* **Items from a data source**
********

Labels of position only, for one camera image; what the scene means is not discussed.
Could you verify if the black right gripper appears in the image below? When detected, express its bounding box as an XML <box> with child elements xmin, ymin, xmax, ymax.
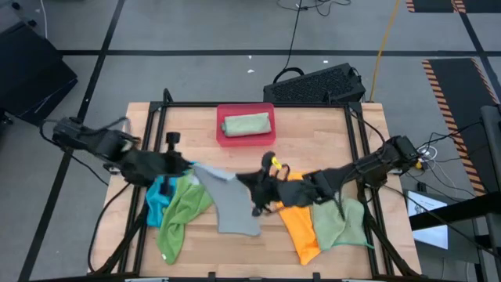
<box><xmin>235</xmin><ymin>151</ymin><xmax>314</xmax><ymax>216</ymax></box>

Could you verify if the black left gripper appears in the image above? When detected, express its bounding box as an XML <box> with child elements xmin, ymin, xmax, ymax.
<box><xmin>154</xmin><ymin>132</ymin><xmax>196</xmax><ymax>196</ymax></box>

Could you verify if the grey microfiber towel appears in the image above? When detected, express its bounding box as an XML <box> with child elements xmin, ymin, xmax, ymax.
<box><xmin>191</xmin><ymin>163</ymin><xmax>262</xmax><ymax>237</ymax></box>

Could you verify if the red plastic bin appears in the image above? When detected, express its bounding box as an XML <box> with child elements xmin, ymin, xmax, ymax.
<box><xmin>215</xmin><ymin>103</ymin><xmax>277</xmax><ymax>148</ymax></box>

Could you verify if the pale green microfiber towel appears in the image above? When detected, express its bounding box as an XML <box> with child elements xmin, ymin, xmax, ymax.
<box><xmin>221</xmin><ymin>112</ymin><xmax>272</xmax><ymax>138</ymax></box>
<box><xmin>311</xmin><ymin>195</ymin><xmax>375</xmax><ymax>251</ymax></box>

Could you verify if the orange microfiber towel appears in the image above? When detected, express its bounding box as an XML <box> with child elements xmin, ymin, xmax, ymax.
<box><xmin>276</xmin><ymin>172</ymin><xmax>322</xmax><ymax>266</ymax></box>

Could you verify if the blue microfiber towel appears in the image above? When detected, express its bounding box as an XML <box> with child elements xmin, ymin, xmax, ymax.
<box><xmin>145</xmin><ymin>174</ymin><xmax>181</xmax><ymax>228</ymax></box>

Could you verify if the bright green microfiber towel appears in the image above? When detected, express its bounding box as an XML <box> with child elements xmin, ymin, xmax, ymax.
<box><xmin>156</xmin><ymin>174</ymin><xmax>214</xmax><ymax>266</ymax></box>

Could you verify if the black perforated computer case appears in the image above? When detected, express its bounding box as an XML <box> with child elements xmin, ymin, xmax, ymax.
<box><xmin>262</xmin><ymin>62</ymin><xmax>367</xmax><ymax>105</ymax></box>

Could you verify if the large black case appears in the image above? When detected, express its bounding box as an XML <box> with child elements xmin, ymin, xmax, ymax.
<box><xmin>0</xmin><ymin>22</ymin><xmax>78</xmax><ymax>127</ymax></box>

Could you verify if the black metal stand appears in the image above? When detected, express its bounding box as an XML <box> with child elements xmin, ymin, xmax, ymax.
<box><xmin>409</xmin><ymin>104</ymin><xmax>501</xmax><ymax>282</ymax></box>

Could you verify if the black hazard striped mat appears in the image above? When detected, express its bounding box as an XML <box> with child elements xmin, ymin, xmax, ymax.
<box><xmin>405</xmin><ymin>0</ymin><xmax>501</xmax><ymax>13</ymax></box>
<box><xmin>421</xmin><ymin>57</ymin><xmax>501</xmax><ymax>197</ymax></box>

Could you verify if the black metal table frame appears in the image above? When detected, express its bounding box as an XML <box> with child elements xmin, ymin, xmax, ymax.
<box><xmin>93</xmin><ymin>89</ymin><xmax>422</xmax><ymax>281</ymax></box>

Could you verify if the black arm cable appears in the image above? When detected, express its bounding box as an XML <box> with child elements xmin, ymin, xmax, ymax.
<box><xmin>350</xmin><ymin>110</ymin><xmax>387</xmax><ymax>145</ymax></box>
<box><xmin>65</xmin><ymin>152</ymin><xmax>132</xmax><ymax>274</ymax></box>

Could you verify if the black floor cable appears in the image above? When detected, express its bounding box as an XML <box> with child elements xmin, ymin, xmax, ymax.
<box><xmin>272</xmin><ymin>0</ymin><xmax>352</xmax><ymax>85</ymax></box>

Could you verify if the white coiled cable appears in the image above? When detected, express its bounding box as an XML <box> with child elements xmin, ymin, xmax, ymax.
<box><xmin>419</xmin><ymin>144</ymin><xmax>440</xmax><ymax>158</ymax></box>

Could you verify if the yellow cable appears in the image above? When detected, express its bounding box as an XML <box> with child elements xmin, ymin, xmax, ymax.
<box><xmin>369</xmin><ymin>0</ymin><xmax>401</xmax><ymax>102</ymax></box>

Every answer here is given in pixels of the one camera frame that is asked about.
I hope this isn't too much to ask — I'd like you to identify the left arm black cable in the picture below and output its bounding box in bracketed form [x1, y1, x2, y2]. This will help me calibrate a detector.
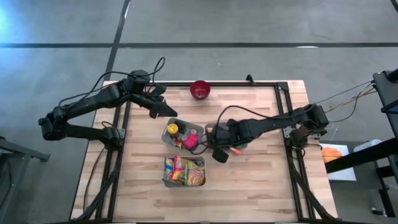
[58, 57, 166, 106]

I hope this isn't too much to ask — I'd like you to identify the blue yellow ramen packet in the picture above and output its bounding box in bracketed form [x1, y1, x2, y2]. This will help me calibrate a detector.
[164, 157, 175, 182]

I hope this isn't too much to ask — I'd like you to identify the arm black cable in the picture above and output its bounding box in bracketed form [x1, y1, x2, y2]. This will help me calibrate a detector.
[198, 105, 280, 156]
[58, 57, 166, 106]

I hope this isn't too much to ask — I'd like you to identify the small black device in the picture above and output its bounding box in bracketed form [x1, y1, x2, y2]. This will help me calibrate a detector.
[371, 207, 388, 218]

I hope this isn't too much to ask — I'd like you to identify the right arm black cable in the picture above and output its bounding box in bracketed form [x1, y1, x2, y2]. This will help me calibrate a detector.
[198, 105, 280, 156]

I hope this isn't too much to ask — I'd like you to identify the red ramen packet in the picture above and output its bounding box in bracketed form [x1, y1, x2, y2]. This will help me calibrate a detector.
[171, 156, 188, 184]

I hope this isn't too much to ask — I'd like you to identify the white plastic bin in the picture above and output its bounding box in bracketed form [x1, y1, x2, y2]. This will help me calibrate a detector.
[162, 155, 206, 188]
[160, 117, 205, 153]

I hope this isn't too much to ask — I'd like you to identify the brown hanging cable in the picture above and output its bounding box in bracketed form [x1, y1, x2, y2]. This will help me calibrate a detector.
[82, 147, 105, 214]

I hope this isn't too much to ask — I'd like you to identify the red and black bowl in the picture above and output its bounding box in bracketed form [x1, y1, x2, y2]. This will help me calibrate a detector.
[189, 80, 211, 101]

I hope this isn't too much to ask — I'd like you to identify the black diagonal bar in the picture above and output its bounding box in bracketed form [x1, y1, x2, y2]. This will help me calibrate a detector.
[325, 138, 398, 174]

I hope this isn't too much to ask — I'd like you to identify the orange cloth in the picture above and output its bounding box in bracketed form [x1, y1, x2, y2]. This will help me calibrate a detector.
[321, 146, 343, 164]

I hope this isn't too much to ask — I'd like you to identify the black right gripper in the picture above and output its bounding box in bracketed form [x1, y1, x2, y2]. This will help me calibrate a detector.
[211, 118, 249, 164]

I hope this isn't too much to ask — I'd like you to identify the black aluminium table frame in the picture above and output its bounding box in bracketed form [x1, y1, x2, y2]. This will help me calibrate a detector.
[74, 74, 340, 222]

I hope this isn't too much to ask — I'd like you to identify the dark jar yellow lid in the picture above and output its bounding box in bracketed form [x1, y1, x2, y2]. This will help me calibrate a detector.
[167, 123, 180, 139]

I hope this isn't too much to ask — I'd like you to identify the white sheet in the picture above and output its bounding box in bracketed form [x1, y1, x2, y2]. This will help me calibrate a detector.
[319, 142, 358, 182]

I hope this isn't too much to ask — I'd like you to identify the red patterned box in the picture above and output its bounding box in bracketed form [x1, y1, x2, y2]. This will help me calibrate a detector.
[184, 133, 200, 151]

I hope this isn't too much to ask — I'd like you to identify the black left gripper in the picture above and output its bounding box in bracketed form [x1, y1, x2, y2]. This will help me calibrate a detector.
[141, 83, 178, 119]

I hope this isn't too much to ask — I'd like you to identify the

********

* **About this task**
Reproduce every record exactly; images stay out.

* **Task solution**
Labels of position only, for one camera image; what the scene means is not discussed.
Could you verify if the black right gripper appears in the image below? When detected, express its bounding box as an XML <box> with child elements xmin, ymin, xmax, ymax.
<box><xmin>235</xmin><ymin>151</ymin><xmax>314</xmax><ymax>216</ymax></box>

Could you verify if the black left gripper appears in the image above? When detected, express its bounding box as an XML <box> with child elements xmin, ymin, xmax, ymax.
<box><xmin>154</xmin><ymin>132</ymin><xmax>196</xmax><ymax>196</ymax></box>

Could you verify if the grey microfiber towel appears in the image above? When detected, express its bounding box as an XML <box> with child elements xmin, ymin, xmax, ymax.
<box><xmin>191</xmin><ymin>163</ymin><xmax>262</xmax><ymax>237</ymax></box>

Could you verify if the red plastic bin appears in the image above? When detected, express its bounding box as an XML <box> with child elements xmin, ymin, xmax, ymax.
<box><xmin>215</xmin><ymin>103</ymin><xmax>277</xmax><ymax>148</ymax></box>

Could you verify if the pale green microfiber towel appears in the image above? When detected, express its bounding box as an XML <box> with child elements xmin, ymin, xmax, ymax.
<box><xmin>221</xmin><ymin>112</ymin><xmax>272</xmax><ymax>138</ymax></box>
<box><xmin>311</xmin><ymin>195</ymin><xmax>375</xmax><ymax>251</ymax></box>

Could you verify if the orange microfiber towel appears in the image above? When detected, express its bounding box as an XML <box> with child elements xmin, ymin, xmax, ymax.
<box><xmin>276</xmin><ymin>172</ymin><xmax>322</xmax><ymax>266</ymax></box>

Could you verify if the blue microfiber towel appears in the image above? When detected, express its bounding box as an XML <box> with child elements xmin, ymin, xmax, ymax.
<box><xmin>145</xmin><ymin>174</ymin><xmax>181</xmax><ymax>228</ymax></box>

Could you verify if the bright green microfiber towel appears in the image above? When detected, express its bounding box as an XML <box> with child elements xmin, ymin, xmax, ymax.
<box><xmin>156</xmin><ymin>174</ymin><xmax>214</xmax><ymax>266</ymax></box>

Could you verify if the black perforated computer case appears in the image above? When detected, express its bounding box as an XML <box> with child elements xmin, ymin, xmax, ymax.
<box><xmin>262</xmin><ymin>62</ymin><xmax>367</xmax><ymax>105</ymax></box>

Could you verify if the large black case appears in the image above? When detected, express its bounding box as an XML <box> with child elements xmin, ymin, xmax, ymax.
<box><xmin>0</xmin><ymin>22</ymin><xmax>78</xmax><ymax>127</ymax></box>

Could you verify if the black metal stand appears in the image above? When detected, express its bounding box as an XML <box> with child elements xmin, ymin, xmax, ymax.
<box><xmin>409</xmin><ymin>104</ymin><xmax>501</xmax><ymax>282</ymax></box>

Could you verify if the black hazard striped mat appears in the image above? When detected, express its bounding box as an XML <box> with child elements xmin, ymin, xmax, ymax.
<box><xmin>405</xmin><ymin>0</ymin><xmax>501</xmax><ymax>13</ymax></box>
<box><xmin>421</xmin><ymin>57</ymin><xmax>501</xmax><ymax>197</ymax></box>

Could you verify if the black metal table frame appears in the image above? When detected, express its bounding box as an XML <box> with child elements xmin, ymin, xmax, ymax.
<box><xmin>93</xmin><ymin>89</ymin><xmax>422</xmax><ymax>281</ymax></box>

Could you verify if the black arm cable appears in the image above? When detected, express its bounding box as an XML <box> with child elements xmin, ymin, xmax, ymax.
<box><xmin>350</xmin><ymin>110</ymin><xmax>387</xmax><ymax>145</ymax></box>
<box><xmin>65</xmin><ymin>152</ymin><xmax>132</xmax><ymax>274</ymax></box>

Could you verify if the black floor cable appears in the image above? When detected, express its bounding box as an XML <box> with child elements xmin, ymin, xmax, ymax.
<box><xmin>272</xmin><ymin>0</ymin><xmax>352</xmax><ymax>85</ymax></box>

Could you verify if the white coiled cable appears in the image above? When detected, express its bounding box as an XML <box> with child elements xmin, ymin, xmax, ymax.
<box><xmin>419</xmin><ymin>144</ymin><xmax>440</xmax><ymax>158</ymax></box>

Could you verify if the yellow cable appears in the image above? When detected, express its bounding box as an XML <box> with child elements xmin, ymin, xmax, ymax.
<box><xmin>369</xmin><ymin>0</ymin><xmax>401</xmax><ymax>102</ymax></box>

Every answer here is given in pixels of the one camera frame that is asked about.
I hope this isn't too much to ask — I'd like you to identify the left arm black cable in the picture below and output its bounding box in bracketed form [x1, y1, x2, y2]. This will help me calibrate a detector.
[58, 57, 166, 106]

I hope this isn't too much to ask — I'd like you to identify the blue yellow ramen packet in the picture above and output its bounding box in bracketed form [x1, y1, x2, y2]. This will help me calibrate a detector.
[164, 157, 175, 182]

I hope this isn't too much to ask — I'd like you to identify the arm black cable in the picture above and output its bounding box in bracketed form [x1, y1, x2, y2]. This will help me calibrate a detector.
[198, 105, 280, 156]
[58, 57, 166, 106]

I hope this isn't too much to ask — I'd like you to identify the small black device in the picture above and output its bounding box in bracketed form [x1, y1, x2, y2]. This will help me calibrate a detector.
[371, 207, 388, 218]

I hope this isn't too much to ask — I'd like you to identify the right arm black cable in the picture above and output its bounding box in bracketed form [x1, y1, x2, y2]. This will help me calibrate a detector.
[198, 105, 280, 156]

I hope this isn't too much to ask — I'd like you to identify the red ramen packet in the picture above and output its bounding box in bracketed form [x1, y1, x2, y2]. This will help me calibrate a detector.
[171, 156, 188, 184]

I hope this isn't too much to ask — I'd like you to identify the white plastic bin in the picture above and output its bounding box in bracketed form [x1, y1, x2, y2]. This will help me calibrate a detector.
[162, 155, 206, 188]
[160, 117, 205, 153]

I hope this isn't too much to ask — I'd like you to identify the brown hanging cable in the picture above and output its bounding box in bracketed form [x1, y1, x2, y2]. This will help me calibrate a detector.
[82, 147, 105, 214]

I hope this isn't too much to ask — I'd like you to identify the red and black bowl in the picture above and output its bounding box in bracketed form [x1, y1, x2, y2]. This will help me calibrate a detector.
[189, 80, 211, 101]

I hope this isn't too much to ask — I'd like you to identify the black diagonal bar in the picture above and output its bounding box in bracketed form [x1, y1, x2, y2]. This will help me calibrate a detector.
[325, 138, 398, 174]

I hope this isn't too much to ask — I'd like you to identify the orange cloth in the picture above and output its bounding box in bracketed form [x1, y1, x2, y2]. This will help me calibrate a detector.
[321, 146, 343, 164]

I hope this isn't too much to ask — I'd like you to identify the black right gripper in the picture above and output its bounding box in bracketed form [x1, y1, x2, y2]. This will help me calibrate a detector.
[211, 118, 249, 164]

I hope this isn't too much to ask — I'd like you to identify the black aluminium table frame in the picture above and output its bounding box in bracketed form [x1, y1, x2, y2]. This will help me calibrate a detector.
[74, 74, 340, 222]

I hope this isn't too much to ask — I'd like you to identify the dark jar yellow lid in the picture above and output its bounding box in bracketed form [x1, y1, x2, y2]. This will help me calibrate a detector.
[167, 123, 180, 139]

I hope this isn't too much to ask — I'd like you to identify the white sheet in the picture above and output its bounding box in bracketed form [x1, y1, x2, y2]. This will help me calibrate a detector.
[319, 142, 358, 182]

I hope this isn't too much to ask — I'd like you to identify the red patterned box in the picture above and output its bounding box in bracketed form [x1, y1, x2, y2]. This will help me calibrate a detector.
[184, 133, 200, 151]

I hope this isn't too much to ask — I'd like you to identify the black left gripper in the picture above and output its bounding box in bracketed form [x1, y1, x2, y2]. This will help me calibrate a detector.
[141, 83, 178, 119]

I hope this isn't too much to ask — I'd like you to identify the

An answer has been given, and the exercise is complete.